How the space-based model changes the energy equation
The centerpiece of the arrangement is a first capacity reservation agreement that would give Meta access to up to 1 gigawatt of power from Overview’s spacecraft. The companies have not disclosed whether money changed hands. Still, the structure is notable because it ties a hyperscale technology company to a power-delivery concept that sits well outside standard utility planning.
Overview says it has already demonstrated power transmission to the ground from an aircraft and plans to launch a satellite to low Earth orbit in January 2028 for its first power transmission from space. Marc Berte, the company’s chief executive, expects satellites for the Meta commitment to begin launching in 2030. His long-term target is 1, 000 spacecraft in geosynchronous orbit, where each satellite would stay fixed above the same point on Earth. The company says each spacecraft could provide power for more than 10 years.
The design choice is also strategic. Overview argues that a wide infrared beam aimed at existing solar farms can avoid some of the technological, safety, and regulatory issues that complicate higher-intensity laser or microwave concepts. The company has even created a contract metric, “megawatt photons, ” to describe the amount of light needed to generate a megawatt of electricity. That framing reflects how unusual the deal is: it is not simply a generation contract, but a wager on transmission from space as a utility layer.
Expert perspective and the scale of the bet
Meta’s electricity use shows why the search for new options is intensifying. The company says it continues to expand its compute footprint, and the power challenge grows with it.
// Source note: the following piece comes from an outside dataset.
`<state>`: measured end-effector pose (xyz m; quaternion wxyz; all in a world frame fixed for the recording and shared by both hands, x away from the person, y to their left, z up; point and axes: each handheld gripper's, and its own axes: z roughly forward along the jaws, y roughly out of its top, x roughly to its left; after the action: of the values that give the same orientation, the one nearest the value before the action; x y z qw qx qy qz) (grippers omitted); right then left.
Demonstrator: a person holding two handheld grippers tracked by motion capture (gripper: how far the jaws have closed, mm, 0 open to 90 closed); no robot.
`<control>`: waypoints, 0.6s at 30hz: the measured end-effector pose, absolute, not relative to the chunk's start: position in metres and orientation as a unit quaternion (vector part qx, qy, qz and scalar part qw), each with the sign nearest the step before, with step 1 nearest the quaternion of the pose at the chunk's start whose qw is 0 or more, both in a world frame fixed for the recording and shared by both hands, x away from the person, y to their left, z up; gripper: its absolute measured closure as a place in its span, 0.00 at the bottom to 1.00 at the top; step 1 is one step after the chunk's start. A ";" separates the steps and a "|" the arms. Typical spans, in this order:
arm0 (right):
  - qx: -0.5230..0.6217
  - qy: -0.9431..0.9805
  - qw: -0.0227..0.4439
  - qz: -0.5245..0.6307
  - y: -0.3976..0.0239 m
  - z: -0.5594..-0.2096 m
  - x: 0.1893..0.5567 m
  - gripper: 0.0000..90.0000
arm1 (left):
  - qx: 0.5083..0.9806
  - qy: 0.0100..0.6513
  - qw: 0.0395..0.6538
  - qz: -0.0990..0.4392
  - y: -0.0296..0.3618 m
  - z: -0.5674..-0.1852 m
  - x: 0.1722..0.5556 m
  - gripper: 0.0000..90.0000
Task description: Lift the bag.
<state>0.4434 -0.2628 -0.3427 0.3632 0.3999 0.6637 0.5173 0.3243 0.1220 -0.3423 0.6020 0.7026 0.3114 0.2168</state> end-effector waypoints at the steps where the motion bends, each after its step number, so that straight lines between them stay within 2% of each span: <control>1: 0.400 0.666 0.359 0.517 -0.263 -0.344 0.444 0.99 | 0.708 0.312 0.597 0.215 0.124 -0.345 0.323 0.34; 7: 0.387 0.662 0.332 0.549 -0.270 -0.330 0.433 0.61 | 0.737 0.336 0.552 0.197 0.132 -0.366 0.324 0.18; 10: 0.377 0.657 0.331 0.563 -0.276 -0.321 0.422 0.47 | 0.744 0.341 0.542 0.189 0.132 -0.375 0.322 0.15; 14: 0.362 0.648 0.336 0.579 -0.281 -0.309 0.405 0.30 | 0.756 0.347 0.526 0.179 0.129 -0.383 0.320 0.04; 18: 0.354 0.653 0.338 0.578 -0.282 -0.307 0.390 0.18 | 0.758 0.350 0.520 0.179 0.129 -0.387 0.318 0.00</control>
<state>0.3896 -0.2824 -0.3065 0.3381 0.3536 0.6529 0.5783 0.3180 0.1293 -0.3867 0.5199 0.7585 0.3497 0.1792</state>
The broader point is that data center planning is becoming inseparable from energy innovation. In that sense, this deal is less about a novelty in orbit and more about the economics of keeping AI infrastructure supplied around the clock.
Marc Berte, chief executive of Overview Energy, described the project as a way to operate across multiple energy markets rather than just one, saying there is “a big difference between being in any one energy market, and being in all of the energy markets. ” His comments point to the commercial logic behind the model: if the system works at scale, it could increase the return on investment from solar farms while reducing reliance on fossil fuels. The key phrase remains conditional. The company itself says the concept must be deployed at scale before those benefits can be treated as durable.
What this could mean beyond one deal
If Overview’s system works as planned, its initial deployment would reach from the West Coast of the United States across to Western Europe as Earth rotates beneath the fleet. That geographic reach matters because it turns power delivery into a time-zone problem as much as a weather problem. For data center operators, the promise is not only more electricity, but more flexibility in when and where that electricity arrives.
The broader impact could extend to renewable energy infrastructure itself. The model aims to make large solar farms more valuable by extending their productive hours, which may alter the economics of building them. But the risks are equally clear. Overview still has to move from demonstration to orbital deployment, and the timeline stretches years into the future. The agreement therefore signals direction, not proof.
For now, the most important takeaway is that the energy needs of AI are forcing companies to think beyond Earth-bound generation alone. Meta’s deal with Overview places a futuristic idea into a very current problem: how to keep a data center running when the sun is down. If the plan advances, it could redraw assumptions about what counts as practical power supply—and if it stalls, it will still mark how far the search for electricity has already gone.